Lines with the string "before" must each be copied from the listing.
++++ Source material
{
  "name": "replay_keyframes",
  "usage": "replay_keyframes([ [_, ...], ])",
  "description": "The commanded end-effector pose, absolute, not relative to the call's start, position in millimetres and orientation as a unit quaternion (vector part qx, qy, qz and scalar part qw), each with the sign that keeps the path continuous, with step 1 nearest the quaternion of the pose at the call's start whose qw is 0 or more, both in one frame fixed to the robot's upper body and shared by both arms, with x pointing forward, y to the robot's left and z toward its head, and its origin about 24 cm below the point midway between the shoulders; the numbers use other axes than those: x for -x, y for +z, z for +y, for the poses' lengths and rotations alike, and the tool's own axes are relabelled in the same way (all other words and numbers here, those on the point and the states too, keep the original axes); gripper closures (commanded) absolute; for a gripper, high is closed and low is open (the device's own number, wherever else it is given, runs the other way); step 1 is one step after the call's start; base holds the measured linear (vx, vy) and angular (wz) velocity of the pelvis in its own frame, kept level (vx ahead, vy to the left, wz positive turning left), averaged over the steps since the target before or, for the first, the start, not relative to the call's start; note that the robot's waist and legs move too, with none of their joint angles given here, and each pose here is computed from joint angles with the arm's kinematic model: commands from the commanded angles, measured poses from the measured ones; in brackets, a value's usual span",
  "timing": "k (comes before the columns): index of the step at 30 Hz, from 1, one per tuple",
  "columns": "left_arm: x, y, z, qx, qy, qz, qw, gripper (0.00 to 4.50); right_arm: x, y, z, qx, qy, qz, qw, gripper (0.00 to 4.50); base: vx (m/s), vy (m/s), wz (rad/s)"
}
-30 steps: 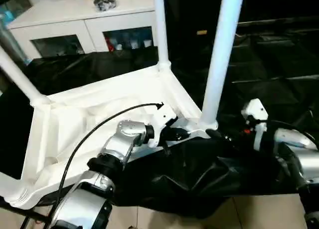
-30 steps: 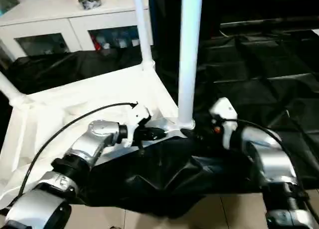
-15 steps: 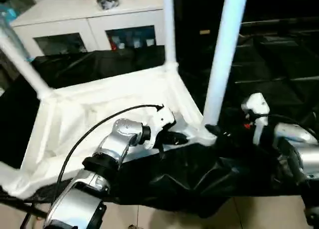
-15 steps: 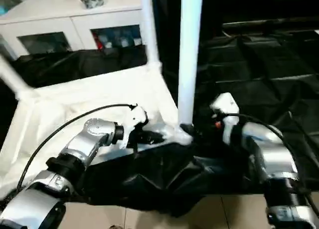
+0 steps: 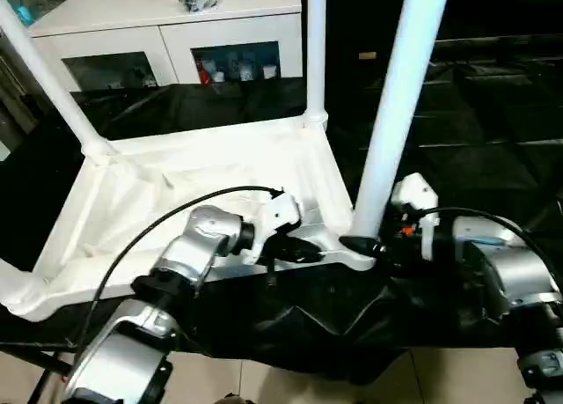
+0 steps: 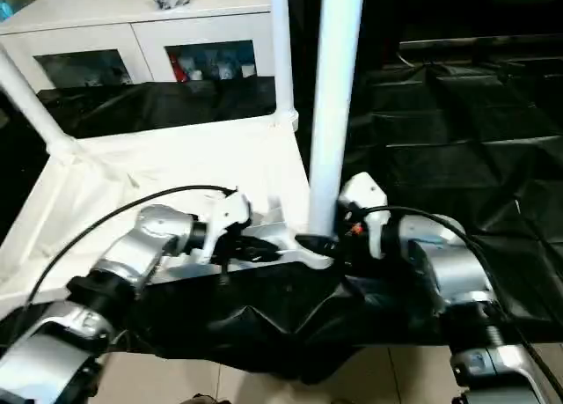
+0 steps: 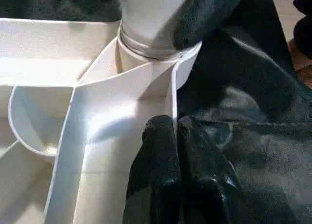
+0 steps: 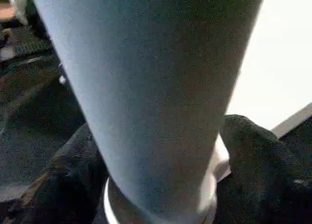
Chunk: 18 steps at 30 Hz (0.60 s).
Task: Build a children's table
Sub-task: Rotate leg to tighten
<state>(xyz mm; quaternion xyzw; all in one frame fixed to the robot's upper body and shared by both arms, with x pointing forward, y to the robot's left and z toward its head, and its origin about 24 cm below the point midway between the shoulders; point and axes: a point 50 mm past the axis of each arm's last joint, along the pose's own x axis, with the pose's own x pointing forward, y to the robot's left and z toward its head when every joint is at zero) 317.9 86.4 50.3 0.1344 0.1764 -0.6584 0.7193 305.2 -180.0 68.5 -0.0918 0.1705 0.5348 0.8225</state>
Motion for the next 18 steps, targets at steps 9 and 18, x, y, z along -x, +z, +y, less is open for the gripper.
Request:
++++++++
Answer section:
  "description": "The commanded end-effector pose, absolute, not relative to the call's start, position in millimetres and orientation as a unit quaternion (vector part qx, qy, qz and scalar part qw), each with the sign that keeps the path continuous, with step 1 nearest the quaternion of the pose at the call's start whose qw is 0 or more, both in one frame fixed to the robot's upper body and shared by both arms, with x pointing forward, y to the robot's left and z toward its head, and its origin about 24 cm below the point midway between the shoulders; the numbers use other axes than those: x for -x, y for +z, z for +y, for the poses' lengths and rotations alike, and the tool's own axes are relabelled in the same way (all other words and numbers here, those on the point and the states too, keep the original axes); gripper closures (commanded) absolute; for a gripper, high is closed and low is open (the device's own number, wherever else it is given, runs the other way); step 1 is one step after the call's start; base holds the measured linear (vx, vy) and angular (wz) velocity of the pelvis in its own frame, kept level (vx ahead, vy to the left, wz positive turning left), averaged over the steps since the target before or, for the first, the start, not relative to the call's start; note that the robot's waist and legs move too, with none of their joint angles given here, and each pose here is computed from joint angles with the arm's kinematic model: commands from the commanded angles, measured poses from the measured ones; in brackets, a value's usual span",
  "timing": "k (comes before the columns): index of the step at 30 Hz, from 1, one per tuple",

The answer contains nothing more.